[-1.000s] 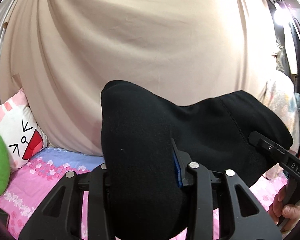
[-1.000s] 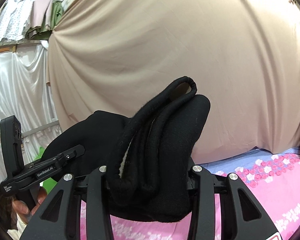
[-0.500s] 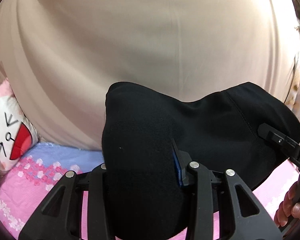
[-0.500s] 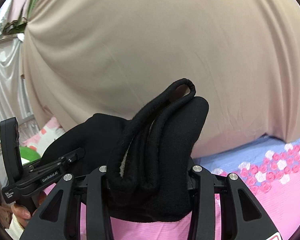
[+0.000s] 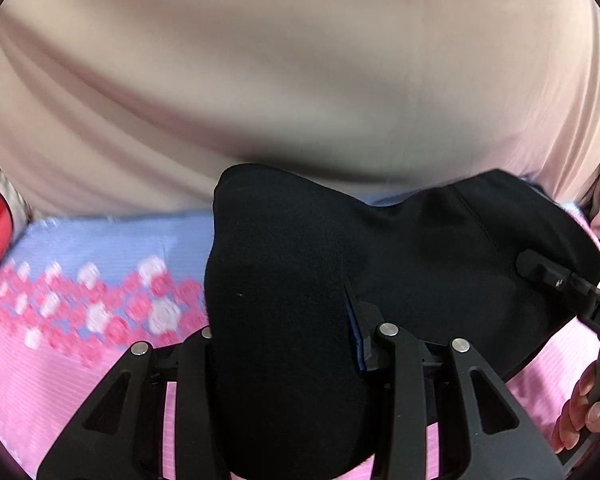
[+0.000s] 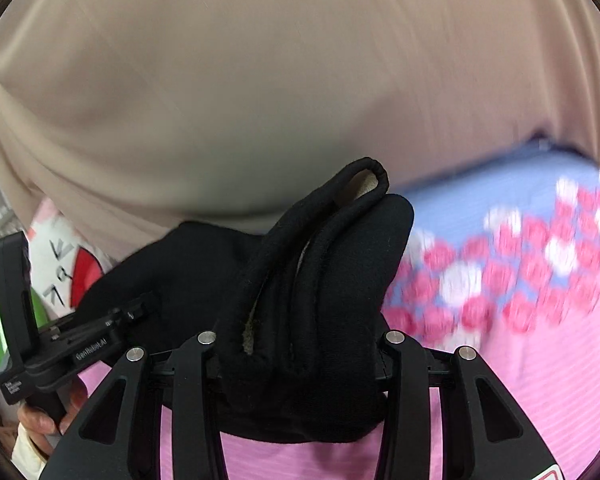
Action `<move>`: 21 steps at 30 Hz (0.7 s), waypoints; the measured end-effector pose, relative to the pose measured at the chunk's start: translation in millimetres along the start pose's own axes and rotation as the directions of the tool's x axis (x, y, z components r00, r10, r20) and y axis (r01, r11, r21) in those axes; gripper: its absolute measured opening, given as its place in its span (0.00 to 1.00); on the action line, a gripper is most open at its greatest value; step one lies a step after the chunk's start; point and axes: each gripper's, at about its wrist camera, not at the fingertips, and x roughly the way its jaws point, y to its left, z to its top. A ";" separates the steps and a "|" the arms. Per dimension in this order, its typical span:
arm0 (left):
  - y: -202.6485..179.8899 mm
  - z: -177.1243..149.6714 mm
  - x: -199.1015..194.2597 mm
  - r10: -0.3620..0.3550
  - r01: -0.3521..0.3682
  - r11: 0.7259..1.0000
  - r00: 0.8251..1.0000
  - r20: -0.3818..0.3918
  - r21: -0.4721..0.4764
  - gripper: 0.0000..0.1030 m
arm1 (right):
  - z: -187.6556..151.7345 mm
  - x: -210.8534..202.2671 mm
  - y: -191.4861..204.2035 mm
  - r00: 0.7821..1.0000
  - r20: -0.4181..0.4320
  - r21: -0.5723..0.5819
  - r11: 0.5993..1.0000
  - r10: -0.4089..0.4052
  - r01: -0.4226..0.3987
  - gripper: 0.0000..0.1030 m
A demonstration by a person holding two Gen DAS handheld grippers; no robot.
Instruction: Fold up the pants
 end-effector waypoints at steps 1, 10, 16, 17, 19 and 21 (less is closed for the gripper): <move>1.9 -5.6 7.3 0.009 -0.009 1.000 1.000 -0.016 -0.004 0.36 | -5.5 7.0 -1.8 0.999 -0.029 -0.005 1.000 -0.031 0.031 0.39; 12.0 -24.3 11.9 0.084 -0.084 0.996 0.993 -0.082 -0.006 0.67 | -11.0 3.2 -31.0 0.983 -0.174 0.149 0.985 -0.057 0.083 0.57; 29.4 -4.3 -60.8 0.146 -0.141 0.983 0.989 0.031 -0.116 0.77 | 4.2 -68.2 6.8 0.991 -0.020 0.009 0.991 -0.130 0.130 0.26; 26.7 -1.1 -59.2 0.120 -0.116 0.986 0.992 0.024 -0.122 0.77 | 5.5 -59.1 18.2 0.994 -0.053 -0.018 0.995 -0.095 0.094 0.24; 14.8 -0.8 -39.9 0.067 -0.070 0.991 0.997 -0.031 -0.115 0.77 | 2.7 -28.6 31.9 0.990 -0.117 -0.068 0.995 -0.083 0.076 0.15; 8.2 -11.6 -2.6 0.097 -0.108 0.991 0.987 -0.124 -0.083 0.77 | -3.8 -2.0 25.0 0.973 -0.164 -0.096 0.984 -0.162 0.148 0.00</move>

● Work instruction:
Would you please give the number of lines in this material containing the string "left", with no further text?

● Result of this exercise:
2